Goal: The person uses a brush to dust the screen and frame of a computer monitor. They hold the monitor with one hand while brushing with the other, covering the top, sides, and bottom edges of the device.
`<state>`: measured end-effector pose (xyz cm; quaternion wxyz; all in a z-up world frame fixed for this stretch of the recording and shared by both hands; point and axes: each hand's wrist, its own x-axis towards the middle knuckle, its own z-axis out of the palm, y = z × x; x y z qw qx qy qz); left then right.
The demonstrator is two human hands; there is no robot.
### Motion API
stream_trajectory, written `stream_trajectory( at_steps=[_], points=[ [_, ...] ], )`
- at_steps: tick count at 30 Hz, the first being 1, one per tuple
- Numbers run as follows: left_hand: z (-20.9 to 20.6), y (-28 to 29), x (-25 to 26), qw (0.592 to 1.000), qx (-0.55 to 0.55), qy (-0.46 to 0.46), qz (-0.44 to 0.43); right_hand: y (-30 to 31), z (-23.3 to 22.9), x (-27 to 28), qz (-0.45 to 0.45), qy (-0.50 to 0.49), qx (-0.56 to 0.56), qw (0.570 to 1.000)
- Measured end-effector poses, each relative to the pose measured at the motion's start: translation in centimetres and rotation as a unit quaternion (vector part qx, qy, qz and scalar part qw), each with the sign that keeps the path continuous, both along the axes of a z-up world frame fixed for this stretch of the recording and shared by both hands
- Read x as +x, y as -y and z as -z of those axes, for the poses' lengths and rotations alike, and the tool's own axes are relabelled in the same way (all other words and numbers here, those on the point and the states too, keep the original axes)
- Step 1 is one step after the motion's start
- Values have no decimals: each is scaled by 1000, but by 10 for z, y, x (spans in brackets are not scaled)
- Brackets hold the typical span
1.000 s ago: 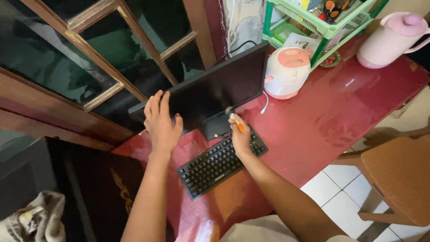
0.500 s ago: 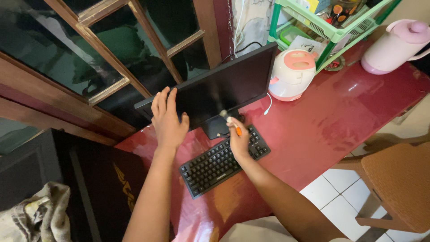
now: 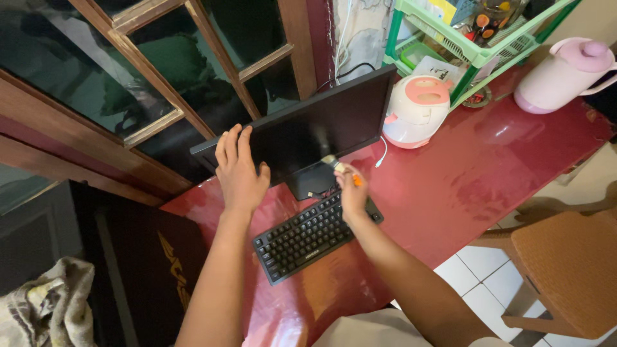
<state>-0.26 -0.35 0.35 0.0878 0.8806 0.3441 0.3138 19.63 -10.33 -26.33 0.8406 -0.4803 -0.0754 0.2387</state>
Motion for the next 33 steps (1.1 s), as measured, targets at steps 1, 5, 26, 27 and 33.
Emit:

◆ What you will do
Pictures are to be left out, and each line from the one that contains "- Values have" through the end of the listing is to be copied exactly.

◆ Task response
- Values have no decimals: each is scaled by 1000, but by 10 for z, y, x (spans in brackets are not scaled)
- Brackets hold the typical span
1.000 s ago: 
0.500 s ago: 
now: 
<state>-0.26 -0.35 0.35 0.0878 0.8806 0.3441 0.3138 19.63 -10.33 -26.33 0.8406 -0.4803 -0.0754 0.2387</state>
Motion for the next 33 steps (1.1 s), as measured, targets at steps 1, 5, 26, 27 and 33.
Emit:

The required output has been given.